The engine is designed to automatically load and unload things behind your back. It loads some things at startup, but it also loads things during runtime. That's a good thing, and most games love the feature. The alternative means you cannot have worlds that are as complex or diverse, it means you have to manually phase things in and out, or you need to design each world with only a small subset of resources.

There are steps you can take to encourage loading. You can mark assets that you want loaded. You can mark audio by priming it for playback and marking with Retain on Load, you can mark level objects by making them persistent, you can create an Array of objects that you keep around so it doesn't get garbage collected. Just be aware that none of those are strict guarantees. They might not have all the details fully loaded when you start up. When space gets tight the system will unload stuff for you. And if you force too much stuff into memory and you run out, you'll get crashes. For example, if you try to force all your graphics to load you'll fill your GRam buffers and get an Out of Memory crash.

That's just the nature of Unreal. Play any Unreal game and that's what players are used to experiencing. When they first load into the world or use fast travel assets are streaming in, some popping into existence and others getting progressively better detail as assets stream. Unity does something similar.

So, correct me if I wrong. Unreal loads assets from filesystem when you call SpawnActor, but does this in separate thread and don't affects the main thread. Right?

frob said:
You shouldn't have the engine freezing

Why? How it works?

Can anybody explain me the SpawnActor workflow? Why the loading of huge assets from slow hdd should not freeze the game thread? How it works?

If you have the engine source you can always step through the application and see what is actually happening each time you try to spawn something. I'm sure there is some documentation for it somewhere but in the end the source code is the ultimate truth.

YellowCartridge said:

So, correct me if I wrong.

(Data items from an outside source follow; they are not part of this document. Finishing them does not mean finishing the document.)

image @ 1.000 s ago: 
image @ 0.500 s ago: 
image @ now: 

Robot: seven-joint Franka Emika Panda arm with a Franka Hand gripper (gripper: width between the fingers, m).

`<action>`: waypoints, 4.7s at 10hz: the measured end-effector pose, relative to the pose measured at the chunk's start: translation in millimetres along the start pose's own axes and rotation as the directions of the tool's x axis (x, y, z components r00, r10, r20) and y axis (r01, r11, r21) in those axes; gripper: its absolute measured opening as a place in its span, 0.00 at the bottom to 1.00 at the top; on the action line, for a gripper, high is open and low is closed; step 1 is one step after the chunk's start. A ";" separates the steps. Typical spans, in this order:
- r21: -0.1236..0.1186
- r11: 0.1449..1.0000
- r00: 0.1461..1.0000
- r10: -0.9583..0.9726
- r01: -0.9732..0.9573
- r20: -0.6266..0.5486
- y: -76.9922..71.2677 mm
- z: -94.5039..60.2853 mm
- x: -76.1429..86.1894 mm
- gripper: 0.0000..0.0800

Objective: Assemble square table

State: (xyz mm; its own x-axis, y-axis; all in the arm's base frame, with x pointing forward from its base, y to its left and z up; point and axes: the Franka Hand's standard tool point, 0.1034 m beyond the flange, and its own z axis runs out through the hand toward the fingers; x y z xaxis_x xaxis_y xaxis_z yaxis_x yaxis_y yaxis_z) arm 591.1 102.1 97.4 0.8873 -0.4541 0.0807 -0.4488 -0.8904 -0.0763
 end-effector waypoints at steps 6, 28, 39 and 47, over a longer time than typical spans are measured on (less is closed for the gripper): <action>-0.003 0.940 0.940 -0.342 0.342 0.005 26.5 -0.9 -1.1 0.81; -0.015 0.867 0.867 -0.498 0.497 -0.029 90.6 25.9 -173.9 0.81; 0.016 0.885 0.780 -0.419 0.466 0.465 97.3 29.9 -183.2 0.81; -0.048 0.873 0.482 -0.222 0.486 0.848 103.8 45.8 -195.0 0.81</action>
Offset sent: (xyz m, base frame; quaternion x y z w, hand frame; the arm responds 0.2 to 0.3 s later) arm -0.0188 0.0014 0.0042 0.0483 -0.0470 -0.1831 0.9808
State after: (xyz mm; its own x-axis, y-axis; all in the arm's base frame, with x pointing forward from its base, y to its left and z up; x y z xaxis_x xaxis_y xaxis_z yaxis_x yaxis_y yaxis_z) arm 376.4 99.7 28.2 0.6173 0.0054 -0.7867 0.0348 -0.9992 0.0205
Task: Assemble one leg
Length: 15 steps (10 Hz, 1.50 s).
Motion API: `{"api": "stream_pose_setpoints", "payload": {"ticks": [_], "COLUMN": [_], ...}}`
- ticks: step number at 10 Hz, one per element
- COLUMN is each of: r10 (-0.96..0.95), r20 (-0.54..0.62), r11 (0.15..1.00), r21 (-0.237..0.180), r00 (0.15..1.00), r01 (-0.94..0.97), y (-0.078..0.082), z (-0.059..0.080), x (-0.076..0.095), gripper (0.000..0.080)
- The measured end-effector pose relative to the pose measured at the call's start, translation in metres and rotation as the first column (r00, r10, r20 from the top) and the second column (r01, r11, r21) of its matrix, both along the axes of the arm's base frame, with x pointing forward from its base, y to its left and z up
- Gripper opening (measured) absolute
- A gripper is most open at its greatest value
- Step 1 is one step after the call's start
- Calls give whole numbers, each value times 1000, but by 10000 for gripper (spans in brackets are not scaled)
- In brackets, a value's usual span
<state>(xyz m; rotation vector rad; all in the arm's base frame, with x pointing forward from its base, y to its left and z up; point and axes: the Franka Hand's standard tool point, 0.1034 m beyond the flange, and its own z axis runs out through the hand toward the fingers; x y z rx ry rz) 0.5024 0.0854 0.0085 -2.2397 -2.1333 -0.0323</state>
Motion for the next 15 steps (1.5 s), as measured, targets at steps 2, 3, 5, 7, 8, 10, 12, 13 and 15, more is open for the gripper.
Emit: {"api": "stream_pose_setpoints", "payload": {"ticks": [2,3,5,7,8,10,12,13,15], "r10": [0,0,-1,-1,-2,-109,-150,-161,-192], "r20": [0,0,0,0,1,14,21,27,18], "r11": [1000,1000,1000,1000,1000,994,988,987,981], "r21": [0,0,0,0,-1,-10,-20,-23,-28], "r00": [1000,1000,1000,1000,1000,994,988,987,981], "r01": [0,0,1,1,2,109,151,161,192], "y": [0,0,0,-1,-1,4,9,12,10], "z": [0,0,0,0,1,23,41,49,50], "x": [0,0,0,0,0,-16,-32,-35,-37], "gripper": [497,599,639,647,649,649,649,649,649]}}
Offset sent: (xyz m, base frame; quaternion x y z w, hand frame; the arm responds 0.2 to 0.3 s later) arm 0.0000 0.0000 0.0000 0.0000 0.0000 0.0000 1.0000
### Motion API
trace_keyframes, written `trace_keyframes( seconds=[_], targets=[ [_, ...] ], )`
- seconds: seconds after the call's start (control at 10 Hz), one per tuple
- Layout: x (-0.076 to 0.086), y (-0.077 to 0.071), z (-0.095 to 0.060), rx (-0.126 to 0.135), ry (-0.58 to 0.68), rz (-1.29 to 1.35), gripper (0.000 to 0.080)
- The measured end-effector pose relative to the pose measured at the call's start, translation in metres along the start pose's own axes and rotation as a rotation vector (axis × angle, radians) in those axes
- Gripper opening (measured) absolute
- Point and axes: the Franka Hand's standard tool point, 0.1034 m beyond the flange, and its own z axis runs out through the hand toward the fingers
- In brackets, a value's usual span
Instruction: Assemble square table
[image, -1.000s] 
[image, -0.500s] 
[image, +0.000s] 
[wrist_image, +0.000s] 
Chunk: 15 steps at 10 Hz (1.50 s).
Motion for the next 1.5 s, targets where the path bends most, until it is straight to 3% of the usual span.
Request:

Unreal loads assets from filesystem when you call SpawnActor, but does this in separate thread and don't affects the main thread. Right?

It does not. Well, it might do LODs or MIPs or things like that but it's not true for the blueprint you're trying to spawn. That needs to be loaded sometime before you call SpawnActor.

In this particular case, Unreal is going to load the blueprint assigned to CharacterToSpawn whenever the class holding that property is loaded. This is because TSubclassOf is a hard reference. So it will already be loaded. There are alternatives to hard references that require you to do more management of content, either with TSoftClassPtr and manual loading calls or use of the AssetBundles system (also using TSoftClassPtr).

--Russell Aasland
--Lead Gameplay Engineer
--Firaxis Games

Right, the blueprints, class names, and other metadata are loaded early on, and other resources like models and meshes, textures, and audio are loaded and unloaded as needed.

The asset manager has primary assets like the persistent world and they are loaded early. The definition and metadata for blueprint classes are loaded early otherwise you could not find them with searches. Secondary assets are loaded and unloaded as needed. The same with streamables and asset bundles and sublevels, when they are initially loaded the metadata is pulled in but the secondary assets are only loaded when needed, and unloaded on request or when needed by resource management.

The docs have a good starting point. You can also leverage the Audit Assets tab in the content browser for useful information. It very quickly turns into source diving if you need to dig deeper.

It can help to remember that all resources are not equal. There are essential elements that the system needs, like the names of items and the links to filenames and IDs for later loading, and elements that can be proxied out both to improve loading time and to accommodate hardware requirements like avaliable memory, faster rendering, or limited audio pools. The engine does a lot of work to balance the need for access versus the reality of the hardware, including hiding the wide variety of home computer configurations.